- [Exercise]:
Everything from the line containing "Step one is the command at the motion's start" through the line containing "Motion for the" in the listing below should be copied exactly, and nothing more.

---

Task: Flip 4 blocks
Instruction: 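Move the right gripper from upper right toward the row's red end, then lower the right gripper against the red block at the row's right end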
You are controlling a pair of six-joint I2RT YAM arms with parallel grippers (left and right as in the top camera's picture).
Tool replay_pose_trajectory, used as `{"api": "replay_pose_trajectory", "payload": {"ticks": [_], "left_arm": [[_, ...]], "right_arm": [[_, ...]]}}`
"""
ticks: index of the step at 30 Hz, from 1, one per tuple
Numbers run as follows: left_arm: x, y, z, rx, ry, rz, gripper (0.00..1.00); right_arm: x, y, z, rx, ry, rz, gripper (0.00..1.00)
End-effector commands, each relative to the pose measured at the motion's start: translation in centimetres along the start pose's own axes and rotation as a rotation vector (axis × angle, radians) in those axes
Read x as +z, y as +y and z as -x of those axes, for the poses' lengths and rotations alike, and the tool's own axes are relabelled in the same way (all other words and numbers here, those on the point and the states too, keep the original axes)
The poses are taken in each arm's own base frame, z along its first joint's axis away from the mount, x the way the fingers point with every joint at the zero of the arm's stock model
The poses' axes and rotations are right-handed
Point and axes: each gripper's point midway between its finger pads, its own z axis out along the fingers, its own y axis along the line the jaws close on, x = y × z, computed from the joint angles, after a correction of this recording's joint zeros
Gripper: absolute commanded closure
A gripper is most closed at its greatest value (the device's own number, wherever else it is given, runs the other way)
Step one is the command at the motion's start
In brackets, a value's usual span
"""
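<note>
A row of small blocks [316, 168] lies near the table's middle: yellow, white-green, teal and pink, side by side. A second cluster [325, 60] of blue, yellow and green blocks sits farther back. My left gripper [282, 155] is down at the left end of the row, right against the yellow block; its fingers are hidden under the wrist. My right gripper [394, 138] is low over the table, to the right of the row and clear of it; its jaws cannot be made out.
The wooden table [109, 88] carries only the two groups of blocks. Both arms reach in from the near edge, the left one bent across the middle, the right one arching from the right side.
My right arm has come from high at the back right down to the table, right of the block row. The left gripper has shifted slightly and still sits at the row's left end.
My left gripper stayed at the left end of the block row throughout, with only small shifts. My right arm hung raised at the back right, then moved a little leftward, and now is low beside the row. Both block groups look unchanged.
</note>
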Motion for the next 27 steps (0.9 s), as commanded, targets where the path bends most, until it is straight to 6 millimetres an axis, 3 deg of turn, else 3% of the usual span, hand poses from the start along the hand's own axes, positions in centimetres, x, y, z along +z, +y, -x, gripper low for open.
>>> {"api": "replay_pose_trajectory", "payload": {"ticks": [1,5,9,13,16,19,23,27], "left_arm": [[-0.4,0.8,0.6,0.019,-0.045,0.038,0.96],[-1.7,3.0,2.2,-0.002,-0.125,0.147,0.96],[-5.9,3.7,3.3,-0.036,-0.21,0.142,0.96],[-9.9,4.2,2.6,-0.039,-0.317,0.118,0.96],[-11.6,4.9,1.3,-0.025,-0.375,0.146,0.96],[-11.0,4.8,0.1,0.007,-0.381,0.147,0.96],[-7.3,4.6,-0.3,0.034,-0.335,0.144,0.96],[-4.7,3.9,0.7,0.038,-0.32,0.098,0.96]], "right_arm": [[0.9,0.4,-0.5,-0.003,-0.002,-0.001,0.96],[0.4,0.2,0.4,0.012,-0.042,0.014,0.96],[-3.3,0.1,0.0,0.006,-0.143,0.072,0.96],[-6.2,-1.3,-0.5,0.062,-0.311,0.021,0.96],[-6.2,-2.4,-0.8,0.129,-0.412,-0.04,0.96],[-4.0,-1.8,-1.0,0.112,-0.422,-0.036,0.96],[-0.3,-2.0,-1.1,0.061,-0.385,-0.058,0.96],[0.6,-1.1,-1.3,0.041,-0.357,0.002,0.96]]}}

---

- [Reply to the exercise]:
Step one is the command at the motion's start
In brackets, a value's usual span
"""
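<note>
A row of small blocks [316, 168] lies near the table's middle: yellow, white-green, teal and pink, side by side. A second cluster [325, 60] of blue, yellow and green blocks sits farther back. My left gripper [282, 155] is down at the left end of the row, right against the yellow block; its fingers are hidden under the wrist. My right gripper [394, 138] is low over the table, to the right of the row and clear of it; its jaws cannot be made out.
The wooden table [109, 88] carries only the two groups of blocks. Both arms reach in from the near edge, the left one bent across the middle, the right one arching from the right side.
My right arm has come from high at the back right down to the table, right of the block row. The left gripper has shifted slightly and still sits at the row's left end.
My left gripper stayed at the left end of the block row throughout, with only small shifts. My right arm hung raised at the back right, then moved a little leftward, and now is low beside the row. Both block groups look unchanged.
</note>
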Motion for the next 27 steps (0.9 s), as commanded, targets where the path bends most, until it is straight to 6 millimetres an axis, 3 deg of turn, else 3% of the usual span, hand poses from the start along the hand's own axes, positions in centimetres, x, y, z along +z, +y, -x, gripper low for open.

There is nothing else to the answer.